У всех это вызвало смех, а у фельдфебеля и досаду. Хотя я был еще в штатской одежде, но для них такой ответ командиру был смешон и нелеп.
— Ты православный?
— Православный.
— Остричь и выдать обмундирование! — скороговоркой приказал он, уже не глядя на меня.
— Слушаюсь, ва-скродь! — отчеканил фельдфебель, и оба вышли из канцелярии на oбxoд батареи. В канцелярии все повеселели и заговорили.
Поместили меня в одной палатке с другим вольноопределяющимся, по фамилии Шалопутов, каким-то шепелявым и, видно, глуповатым юнкером, списанным из военной школы в батарею то ли за неблаговидные поступки, то ли за неспособность к наукам. И на первых порах моей службы, живя с ним вместе в одной тесненькой палатке, труднее всего мне было терпеть его манеры и болтовню. Вечно он или жрал, забрасывая в свое огромное пузо, как в бездонную пропасть, колбасу, сало и ситный хлеб из батарейной лавчонки, или молол всякую чушь. Вот однажды правит он бритву, чтобы поскрести свою жирную и всю в красногнойных прыщах шею; как-то ухитрялся он это делать: сам себе намыливал шею, брил, и даже без зеркала. Я лежал на койке и читал воинский устав. Косолапый, потный, подходит он ко мне на своих коротких ногах-тумбах, вертит надо мной отточенную бритву и шепелявит:
— Какая оштрая бритва! Глядиче, серый, бритва на ячь!
«На ять» — его любимое выражение, а «серым» он называл меня, как новобранца.
Не успел я и краем глаза взглянуть на его пальцы- обрубочки с приплюснутыми и загнутыми коготочками, как бритва выскользнула из них и упала мне на грудь у самой шеи.
Если я перечил ему в чем-нибудь, он без тени шутки говорил мне: «Вы еще серый, а я старый юнкер и ваш старший». — «Ну и что?» — «А то, что вы не солдат, а индюк, потому что все время думаете о чем-то, как индюк… Черт вас знает, о чем вы думаете». Когда я покупал ему колбасу и ситный хлеб, он становился более любезным, меньше матерился, так как я этого очень не любил, и наставлял меня: «Бросайте, коллега, свою интеллигентность! Знайте, что из интеллигента солдат, как из грязи пуля». Ругался он тихим голосом, но так омерзительно, что я думал — никто больше в бригаде так не умеет.
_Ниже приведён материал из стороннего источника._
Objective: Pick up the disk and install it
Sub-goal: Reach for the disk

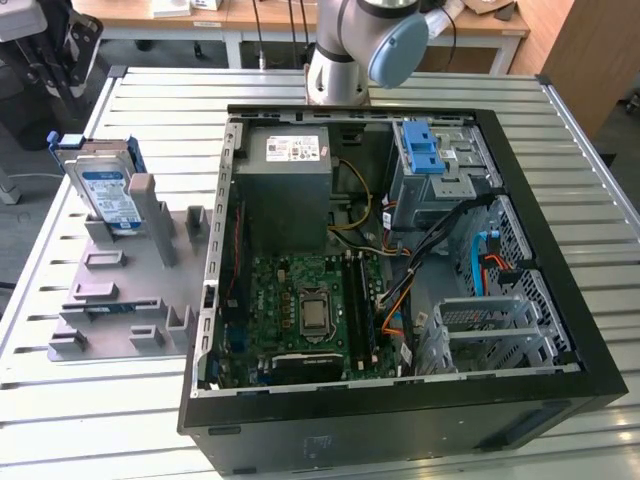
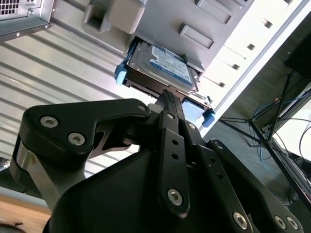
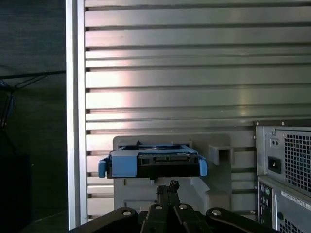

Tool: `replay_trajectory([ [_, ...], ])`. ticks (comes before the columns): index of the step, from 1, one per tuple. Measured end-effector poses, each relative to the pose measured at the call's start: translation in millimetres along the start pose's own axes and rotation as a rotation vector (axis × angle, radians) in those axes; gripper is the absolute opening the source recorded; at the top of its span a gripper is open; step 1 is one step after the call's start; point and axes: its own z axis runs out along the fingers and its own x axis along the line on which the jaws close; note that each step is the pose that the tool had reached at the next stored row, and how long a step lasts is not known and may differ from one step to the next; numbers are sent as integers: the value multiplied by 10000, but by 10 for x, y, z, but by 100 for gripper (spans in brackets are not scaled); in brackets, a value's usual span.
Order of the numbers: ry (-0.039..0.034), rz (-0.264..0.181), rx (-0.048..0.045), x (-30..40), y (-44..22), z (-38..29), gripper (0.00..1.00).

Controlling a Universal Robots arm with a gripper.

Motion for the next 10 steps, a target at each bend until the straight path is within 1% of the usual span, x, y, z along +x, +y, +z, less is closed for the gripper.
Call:
replay_trajectory([
  [3,0,0,0,61,6,3,10],
  [10,1,-1,1,179,13,12,10],
])
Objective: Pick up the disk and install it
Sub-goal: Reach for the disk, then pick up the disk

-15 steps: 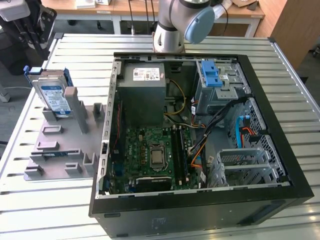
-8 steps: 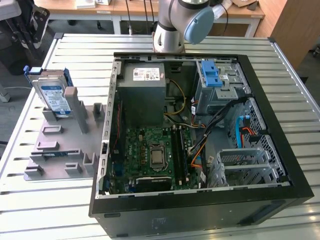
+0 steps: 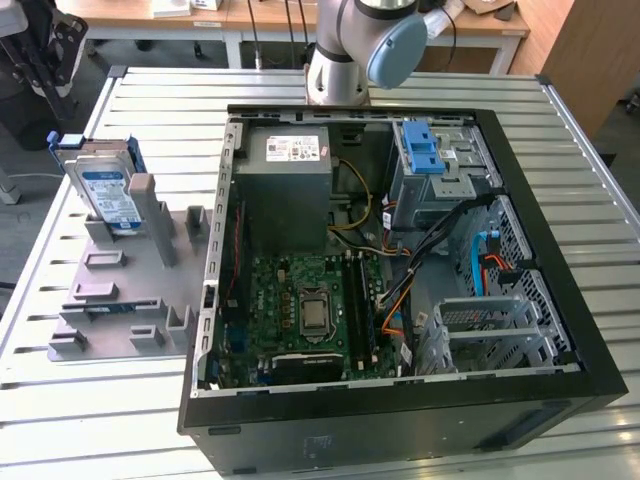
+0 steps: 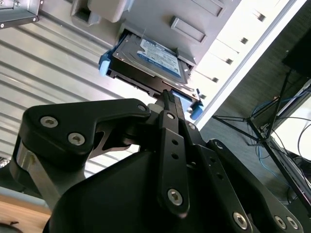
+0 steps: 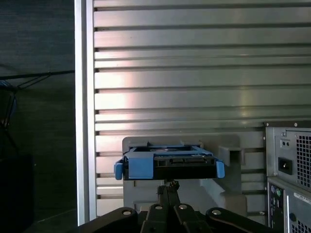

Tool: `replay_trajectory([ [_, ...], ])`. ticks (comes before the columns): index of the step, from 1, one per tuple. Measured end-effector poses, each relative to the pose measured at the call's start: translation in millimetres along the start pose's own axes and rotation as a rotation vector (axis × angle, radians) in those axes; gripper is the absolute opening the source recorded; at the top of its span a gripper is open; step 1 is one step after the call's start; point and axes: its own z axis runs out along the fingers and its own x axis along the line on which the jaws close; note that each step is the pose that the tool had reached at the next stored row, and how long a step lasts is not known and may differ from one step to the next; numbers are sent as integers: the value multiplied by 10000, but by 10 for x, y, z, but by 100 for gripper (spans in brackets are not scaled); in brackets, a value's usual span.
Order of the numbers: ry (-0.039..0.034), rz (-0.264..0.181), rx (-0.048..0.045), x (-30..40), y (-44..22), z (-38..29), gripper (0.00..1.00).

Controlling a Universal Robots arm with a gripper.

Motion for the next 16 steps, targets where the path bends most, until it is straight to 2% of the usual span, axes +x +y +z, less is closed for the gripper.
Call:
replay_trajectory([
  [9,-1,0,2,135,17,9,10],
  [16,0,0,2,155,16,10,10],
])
Однако я ошибся. На второй или на третий день моего пребывания в лагере услышали мы крик на главной дорожке перед палатками. Выбегаем… Маленький, с красным носиком, но с пышными и от уха до уха бурыми усищами, форсистый офицер нещадно распекает солдата нашей батареи. А ругает такими пакостными словами и так их комбинирует, что куда там глупому Шалопутову… Солдат стоит, вытянувшись в струнку, и молчит, — молчит, будто онемел, только таращит глаза и тянется еще старательнее. Спрашиваю у Шалопутова: «Кто этот паршивый офицер? Неужели из нашей батареи?» Шалопутов с негодованием посмотрел на меня, а потом со злорадством ответил, что это — командир одной из батарей нашей бригады подполковник Гноев, лучший в бригаде офицер и «широкая русская натура».